Tempo di elezioni, tempo di programmi. Roberto Perotti ha esaminato su Repubblica quelli dei principali partiti, ma non sono i soli che hanno prodotto proposte. Spicca fra molti il documento di Confindustria. Gli industriali vogliono un’Italia più moderna e meno burocratica, migliorando il sistema formativo, l’accesso al mercato del lavoro, la capitalizzazione delle imprese e i conti pubblici. Fin qui tutto bene. Anzi, discettando della scuola superiore, Confindustria sponsorizza un sistema aperto all’interazione con l’impresa e concorrenziale. Si vuole garantire piena autonomia alle scuole, nel reclutamento del personale e nell’organizzazione dell’insegnamento all’interno di un budget pubblico predefinito e integrabile da contributi privati, basandosi su rette progressive per fasce di reddito. Qui fa capolino un’idea bizzarramente socialista. Infatti uno dei punti cardine è la “compartecipazione alla spesa per i servizi pubblici” da parte di chi se lo può permettere.
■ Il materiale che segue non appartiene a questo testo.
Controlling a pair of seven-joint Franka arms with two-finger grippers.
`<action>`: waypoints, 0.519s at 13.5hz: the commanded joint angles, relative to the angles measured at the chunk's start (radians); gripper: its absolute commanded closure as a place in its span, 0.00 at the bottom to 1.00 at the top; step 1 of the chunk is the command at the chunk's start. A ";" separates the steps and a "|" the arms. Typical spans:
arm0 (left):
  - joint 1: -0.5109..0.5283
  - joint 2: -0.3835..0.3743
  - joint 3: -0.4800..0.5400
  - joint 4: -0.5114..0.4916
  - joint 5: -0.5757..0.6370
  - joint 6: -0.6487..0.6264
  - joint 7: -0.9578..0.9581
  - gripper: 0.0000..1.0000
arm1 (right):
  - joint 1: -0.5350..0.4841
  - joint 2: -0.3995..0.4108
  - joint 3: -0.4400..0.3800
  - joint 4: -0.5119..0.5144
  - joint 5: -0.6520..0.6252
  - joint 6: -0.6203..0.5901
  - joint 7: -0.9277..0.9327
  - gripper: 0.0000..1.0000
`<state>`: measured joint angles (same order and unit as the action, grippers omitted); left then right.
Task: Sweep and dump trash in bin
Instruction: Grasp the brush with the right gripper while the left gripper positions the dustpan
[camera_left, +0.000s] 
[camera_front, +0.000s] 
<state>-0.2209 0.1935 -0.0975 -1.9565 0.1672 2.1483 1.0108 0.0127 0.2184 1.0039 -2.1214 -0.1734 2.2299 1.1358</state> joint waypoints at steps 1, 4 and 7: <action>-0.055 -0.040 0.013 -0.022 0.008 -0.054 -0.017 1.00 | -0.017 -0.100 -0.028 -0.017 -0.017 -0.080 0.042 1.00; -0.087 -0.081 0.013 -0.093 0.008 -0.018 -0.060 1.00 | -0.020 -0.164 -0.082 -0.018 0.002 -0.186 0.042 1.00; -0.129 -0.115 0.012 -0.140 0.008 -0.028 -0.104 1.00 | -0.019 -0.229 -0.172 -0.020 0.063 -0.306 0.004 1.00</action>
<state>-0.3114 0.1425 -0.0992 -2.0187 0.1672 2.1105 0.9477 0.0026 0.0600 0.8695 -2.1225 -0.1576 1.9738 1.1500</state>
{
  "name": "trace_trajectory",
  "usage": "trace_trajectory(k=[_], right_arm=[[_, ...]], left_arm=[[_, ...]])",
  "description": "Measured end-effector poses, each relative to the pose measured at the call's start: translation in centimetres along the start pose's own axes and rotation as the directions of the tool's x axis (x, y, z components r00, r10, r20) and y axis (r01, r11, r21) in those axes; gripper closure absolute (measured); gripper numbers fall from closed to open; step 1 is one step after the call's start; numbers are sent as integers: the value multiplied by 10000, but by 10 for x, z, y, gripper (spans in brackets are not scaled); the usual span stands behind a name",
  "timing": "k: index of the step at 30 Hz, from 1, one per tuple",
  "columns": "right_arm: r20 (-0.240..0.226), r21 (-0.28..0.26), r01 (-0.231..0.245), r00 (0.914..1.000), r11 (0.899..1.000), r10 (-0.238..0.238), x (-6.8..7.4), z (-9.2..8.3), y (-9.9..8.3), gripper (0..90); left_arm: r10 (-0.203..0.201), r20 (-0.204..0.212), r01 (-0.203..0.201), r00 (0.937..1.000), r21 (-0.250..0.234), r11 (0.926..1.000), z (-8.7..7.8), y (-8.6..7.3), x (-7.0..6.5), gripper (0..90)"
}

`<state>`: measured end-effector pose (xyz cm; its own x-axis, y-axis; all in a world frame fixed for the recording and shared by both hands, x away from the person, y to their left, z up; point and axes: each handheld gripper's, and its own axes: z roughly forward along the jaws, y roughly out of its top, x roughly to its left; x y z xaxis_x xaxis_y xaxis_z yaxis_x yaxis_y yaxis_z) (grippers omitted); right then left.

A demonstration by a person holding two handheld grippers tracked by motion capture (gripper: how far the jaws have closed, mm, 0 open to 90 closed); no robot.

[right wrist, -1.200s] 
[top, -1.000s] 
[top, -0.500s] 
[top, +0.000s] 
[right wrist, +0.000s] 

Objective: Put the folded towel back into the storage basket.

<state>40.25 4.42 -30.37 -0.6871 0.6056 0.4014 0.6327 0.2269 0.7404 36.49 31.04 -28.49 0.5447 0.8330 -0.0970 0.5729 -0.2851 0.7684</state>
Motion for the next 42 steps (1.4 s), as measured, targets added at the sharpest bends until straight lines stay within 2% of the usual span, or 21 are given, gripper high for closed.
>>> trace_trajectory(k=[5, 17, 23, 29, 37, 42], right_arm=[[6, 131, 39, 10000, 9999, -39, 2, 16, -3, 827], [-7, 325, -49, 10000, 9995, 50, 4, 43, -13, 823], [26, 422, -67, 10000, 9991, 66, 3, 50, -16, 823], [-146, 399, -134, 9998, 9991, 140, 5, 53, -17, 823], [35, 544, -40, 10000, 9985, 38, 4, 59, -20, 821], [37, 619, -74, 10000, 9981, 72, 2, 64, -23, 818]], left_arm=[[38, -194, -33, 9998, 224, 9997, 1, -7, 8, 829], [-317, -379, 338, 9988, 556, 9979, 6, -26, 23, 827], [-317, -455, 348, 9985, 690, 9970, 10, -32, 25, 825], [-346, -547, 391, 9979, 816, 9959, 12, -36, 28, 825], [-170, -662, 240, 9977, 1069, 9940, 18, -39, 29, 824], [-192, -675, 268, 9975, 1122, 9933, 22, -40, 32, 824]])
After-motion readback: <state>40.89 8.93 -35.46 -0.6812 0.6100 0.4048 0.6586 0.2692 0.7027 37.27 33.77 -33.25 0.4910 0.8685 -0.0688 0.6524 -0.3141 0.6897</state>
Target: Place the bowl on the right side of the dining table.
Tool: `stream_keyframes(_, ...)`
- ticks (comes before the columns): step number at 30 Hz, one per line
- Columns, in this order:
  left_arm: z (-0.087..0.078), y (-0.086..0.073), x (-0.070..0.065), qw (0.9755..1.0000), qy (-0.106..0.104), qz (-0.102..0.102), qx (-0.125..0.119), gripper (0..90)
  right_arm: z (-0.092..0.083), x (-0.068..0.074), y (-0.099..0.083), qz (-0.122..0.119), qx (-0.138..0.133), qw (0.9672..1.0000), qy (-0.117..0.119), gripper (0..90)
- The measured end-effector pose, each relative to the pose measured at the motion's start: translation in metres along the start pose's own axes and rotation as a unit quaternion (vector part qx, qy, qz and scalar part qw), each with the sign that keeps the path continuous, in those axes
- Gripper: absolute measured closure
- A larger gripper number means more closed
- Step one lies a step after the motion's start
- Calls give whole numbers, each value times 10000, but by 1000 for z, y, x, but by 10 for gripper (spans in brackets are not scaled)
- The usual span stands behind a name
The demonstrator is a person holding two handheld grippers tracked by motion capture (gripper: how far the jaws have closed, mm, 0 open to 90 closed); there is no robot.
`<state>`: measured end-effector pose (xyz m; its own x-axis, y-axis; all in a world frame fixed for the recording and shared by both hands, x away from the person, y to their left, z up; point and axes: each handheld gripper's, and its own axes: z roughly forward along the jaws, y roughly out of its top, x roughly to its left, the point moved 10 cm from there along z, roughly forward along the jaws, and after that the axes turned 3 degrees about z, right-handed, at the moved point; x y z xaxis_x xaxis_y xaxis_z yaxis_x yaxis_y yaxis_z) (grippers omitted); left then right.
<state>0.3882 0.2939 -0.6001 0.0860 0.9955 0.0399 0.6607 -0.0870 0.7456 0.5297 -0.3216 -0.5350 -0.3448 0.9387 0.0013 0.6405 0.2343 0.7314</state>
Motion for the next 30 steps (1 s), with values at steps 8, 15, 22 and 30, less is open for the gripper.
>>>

Ora, i “benestanti” sono già sottoposti a tassazione progressiva del reddito, sono esclusi dai benefici (no esenzioni ticket o tasse universitarie, no case popolari, no detrazioni fiscali) e con quello che rimane dovrebbero pagare i servizi pubblici che sovvenzionano? Non ci resta che aspettare l’Iva differenziata sul prosciutto a seconda del reddito. La proposta potrebbe avere senso se Confindustria suggerisse, ad esempio, una flat tax o un appiattimento delle aliquote Irpef, ma non ce n’è traccia.
Si parla poi di una forte riduzione del debito pubblico, 20 punti in 5 anni, di entità tale che implica una decurtazione della spesa pubblica, visto che abbondano le misure contrarie di agevolazioni e crediti di imposta alle imprese e un auspicio della riduzione del cuneo fiscale. Di questa decurtazione, però, non c’è traccia, salvo l’invocazione di spending review e centralizzazione degli acquisti.
Per diminuire il peso del debito non si riesce a trovare la parola privatizzazioni, scomparsa dall’orizzonte confindustriale. Le liberalizzazioni non compaiono mai, anche se almeno si richiede la messa a gara del trasporto pubblico locale e l’approvazione della legge annuale della concorrenza. Ma per far cosa? Notai?
Farmaci di fascia C? Portabilità dei fondi pensione, trasporto, concessioni balneari, Bolkestein, diritti d’autore? Non si sa.
Spunta anche una richiesta di cambiare il regime del divieto europeo degli aiuti di Stato: non sembra per renderlo più stringente ma forse sbaglio. Inquietante è la frasetta sulla “tutela degli asset produttivi nazionali strategici”: speriamo non la applichino gli stranieri a Enel, Fiat, Terna, Leonardo e alle imprese italiane che acquisiscono all’estero. L’invocazione di investimenti su tutto lo scibile umano pervade il documento e una delle soluzioni per finanziarli sono gli eurobond. Questa è una illusione: li puoi chiamare euro, ma i bond rimangono debito, punto. Inoltre, oltre a non essere di gradimento dei Paesi virtuosi, avrebbero la conseguenza di alzare il costo del debito pubblico: sono un investitore istituzionale e posso scegliere tra obbligazioni garantite dalla Germania ed emesse dal governo italiano, che faccio? Chiederò a Roma interessi più alti.Infine, si rilanciano artifizi contabili che non cambiano la sostanza del peso del debito o della misura del deficit.
Individuare obiettivi condivisibili non è sufficiente se poi si vola alto sui dettagli o si introducono concetti vaghi o non coerenti con un minor peso dello Stato e la libertà dei commerci.